--- Material shown Enclosed Below ---

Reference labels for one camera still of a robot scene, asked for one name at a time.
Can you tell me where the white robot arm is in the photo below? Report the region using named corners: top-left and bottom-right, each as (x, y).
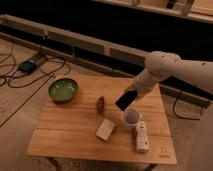
top-left (126, 51), bottom-right (213, 171)

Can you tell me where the white ceramic cup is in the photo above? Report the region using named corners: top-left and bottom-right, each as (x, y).
top-left (122, 108), bottom-right (141, 131)

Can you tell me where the green ceramic bowl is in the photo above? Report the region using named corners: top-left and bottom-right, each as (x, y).
top-left (48, 78), bottom-right (78, 103)

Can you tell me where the small brown object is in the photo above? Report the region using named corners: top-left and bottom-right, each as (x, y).
top-left (97, 96), bottom-right (105, 114)

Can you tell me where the white rectangular sponge block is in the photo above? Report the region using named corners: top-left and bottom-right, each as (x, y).
top-left (96, 119), bottom-right (116, 141)

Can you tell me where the wooden table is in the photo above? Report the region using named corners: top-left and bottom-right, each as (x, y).
top-left (27, 75), bottom-right (177, 164)

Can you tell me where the black power adapter box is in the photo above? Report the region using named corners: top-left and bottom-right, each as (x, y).
top-left (18, 61), bottom-right (37, 74)

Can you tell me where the long metal rail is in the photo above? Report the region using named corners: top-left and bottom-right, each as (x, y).
top-left (0, 13), bottom-right (213, 88)

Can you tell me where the black cables right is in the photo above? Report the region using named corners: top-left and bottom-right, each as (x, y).
top-left (170, 89), bottom-right (204, 122)

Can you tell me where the black floor cables left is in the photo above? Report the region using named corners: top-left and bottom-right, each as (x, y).
top-left (0, 39), bottom-right (72, 128)

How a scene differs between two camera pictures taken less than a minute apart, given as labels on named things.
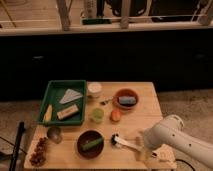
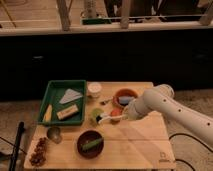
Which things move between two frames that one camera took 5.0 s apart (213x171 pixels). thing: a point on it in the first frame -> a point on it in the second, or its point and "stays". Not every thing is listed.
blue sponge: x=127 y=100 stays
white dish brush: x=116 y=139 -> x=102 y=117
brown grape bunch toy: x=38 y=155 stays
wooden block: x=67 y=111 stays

--- End of Enclosed Material shown ---

▶ _Directions_
Tally the lines in these entries that have the string "labels" in them, then answer with the count and nothing else.

▶ _Answer box_
2